• Instructions to follow
Skip the pictures and repeat each line of the data exactly.

───── Input data

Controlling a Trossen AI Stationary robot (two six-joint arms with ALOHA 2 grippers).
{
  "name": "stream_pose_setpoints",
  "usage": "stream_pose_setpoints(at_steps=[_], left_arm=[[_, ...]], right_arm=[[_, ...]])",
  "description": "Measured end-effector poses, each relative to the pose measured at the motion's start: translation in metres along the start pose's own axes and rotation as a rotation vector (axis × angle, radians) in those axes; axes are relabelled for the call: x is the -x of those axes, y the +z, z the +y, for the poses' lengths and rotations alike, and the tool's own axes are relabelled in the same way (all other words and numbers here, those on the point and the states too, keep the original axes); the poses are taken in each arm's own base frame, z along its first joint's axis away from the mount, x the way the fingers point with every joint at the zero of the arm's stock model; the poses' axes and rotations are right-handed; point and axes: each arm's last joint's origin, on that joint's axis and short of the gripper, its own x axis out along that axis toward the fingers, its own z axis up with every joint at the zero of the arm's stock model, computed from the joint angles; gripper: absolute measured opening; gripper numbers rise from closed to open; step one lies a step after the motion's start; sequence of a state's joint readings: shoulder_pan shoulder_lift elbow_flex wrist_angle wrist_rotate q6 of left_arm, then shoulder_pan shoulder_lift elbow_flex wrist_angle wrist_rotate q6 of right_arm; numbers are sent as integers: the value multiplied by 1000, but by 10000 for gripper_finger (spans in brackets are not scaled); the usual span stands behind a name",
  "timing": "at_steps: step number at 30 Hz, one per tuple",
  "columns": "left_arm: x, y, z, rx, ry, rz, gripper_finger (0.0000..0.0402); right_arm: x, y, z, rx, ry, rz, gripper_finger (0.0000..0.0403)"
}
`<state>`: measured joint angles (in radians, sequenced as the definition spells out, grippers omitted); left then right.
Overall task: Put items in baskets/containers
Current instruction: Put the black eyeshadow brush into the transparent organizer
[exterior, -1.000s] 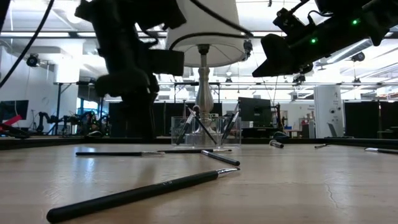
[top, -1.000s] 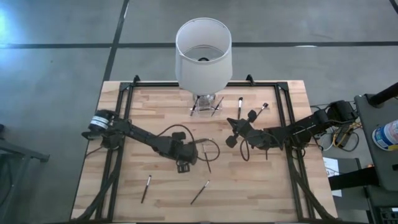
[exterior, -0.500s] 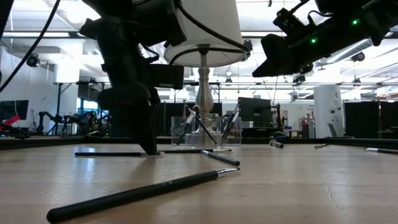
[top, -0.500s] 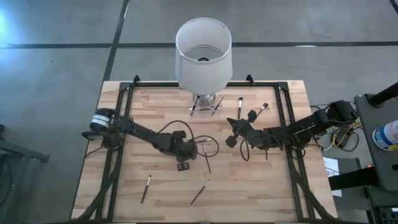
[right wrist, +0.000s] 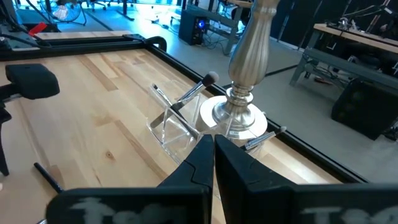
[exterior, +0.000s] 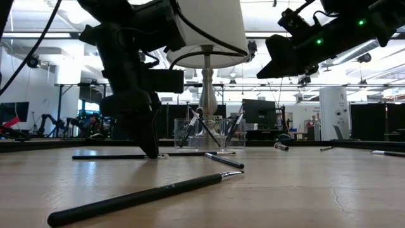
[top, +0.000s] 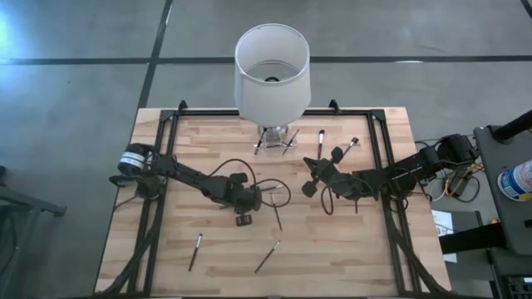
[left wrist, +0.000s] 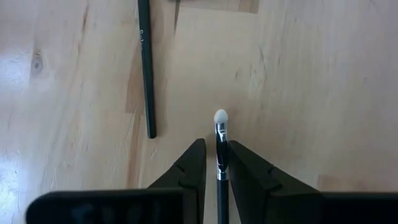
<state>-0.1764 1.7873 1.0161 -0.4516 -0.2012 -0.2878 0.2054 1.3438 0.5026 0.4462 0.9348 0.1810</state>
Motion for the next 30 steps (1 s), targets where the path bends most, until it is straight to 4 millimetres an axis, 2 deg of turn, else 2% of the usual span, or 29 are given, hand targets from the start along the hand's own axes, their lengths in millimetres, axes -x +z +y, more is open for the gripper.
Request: stream_pose_setpoints(at_steps=[3,9,17,30], left_arm=[[0,-1,0,-10,-8,5,52],[-1,-2,-1,-32,-30,19,8],[3,-3,-1,-39,-44,28,5],[35,-5,2,-30,-18,-25,0]], right_arm=[[0,0,0,0,0,0,9],[0,0,0,0,0,0,9],[0,0,0,1,0,0,9],[0,0,0,1,0,0,9]])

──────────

• Written response
Controlling a Trossen AI Stationary robot (two six-joint arms with ALOHA 2 grippers).
{
  "name": "stream_pose_setpoints",
  "usage": "stream_pose_setpoints(at_steps=[_], left_arm=[[_, ...]], right_arm=[[_, ...]])",
  "description": "Measured end-effector poses, each relative to the pose measured at the motion's start: translation in metres along the start pose's own axes and rotation as a rotation vector (axis × angle, radians) in those axes; axes are relabelled for the call: x is the -x of those axes, y the +z, z the +y, for the poses' lengths and rotations alike, and the tool's own axes are relabelled in the same way (all other words and numbers here, those on the point and the states too, keep the original axes); the poses are taken in each arm's own base frame, z along its first joint's axis away from the mount, x the way the fingers point with every joint at the zero of the arm's stock model; the poses' axes and rotations are right-handed; point and axes: each arm's last joint's origin, on that joint's axis and short of the gripper, its own x axis out along that axis toward the fingers, its own z axis up with every joint at the zero of the arm's stock model, computed from the joint angles; gripper: absolute measured opening; gripper numbers rise from closed to open; step one lies a step after the motion's start; sequence of a state's joint readings: shoulder_pan shoulder_lift elbow_flex wrist_angle wrist_rotate q6 of left_arm, then shoulder_pan shoulder_lift elbow_flex wrist_angle wrist_rotate q6 of right_arm; numbers are sent as integers: the value multiplied by 1000, but by 10000 for gripper_finger (spans in brackets are not scaled); the usual span stands behind a name",
  "timing": "at_steps: step number at 30 Hz, one per tuple",
  "columns": "left_arm: x, y, z, rx, ry, rz, gripper_finger (0.0000..0.0402); right_arm: x, y, z, rx, ry, rz, gripper_finger (0.0000..0.0403)"
}
`<state>`: measured joint angles (in radians, sequenced as the definition spells out, grippers omitted); left then right.
Overall task: Put items in baskets/containers
Current instruction: Put the black eyeshadow brush into the transparent organizer
[exterior, -1.000s] 
[top, -1.000s] 
[exterior, -0.500s] 
[top, -0.500s] 
[right wrist, +0.000s] 
[exterior, +0.000s] 
[top, +0.000s] 
[left wrist, +0.000s] 
<state>-0.1764 1.7873 1.0161 -0.4516 -0.2012 -0.2878 0.2054 1.3438 0.5026 0.4462 0.9348 0.1810</state>
Motion for the next 30 steps (1 s), targets where the path bends most, until it is straight to 4 millimetres an axis, 2 deg of turn, else 2% of the usual span, or 29 are given, hand targets from the start along the hand's own axes, their lengths in millimetres, axes -x +z +y, more is open for the gripper.
Request: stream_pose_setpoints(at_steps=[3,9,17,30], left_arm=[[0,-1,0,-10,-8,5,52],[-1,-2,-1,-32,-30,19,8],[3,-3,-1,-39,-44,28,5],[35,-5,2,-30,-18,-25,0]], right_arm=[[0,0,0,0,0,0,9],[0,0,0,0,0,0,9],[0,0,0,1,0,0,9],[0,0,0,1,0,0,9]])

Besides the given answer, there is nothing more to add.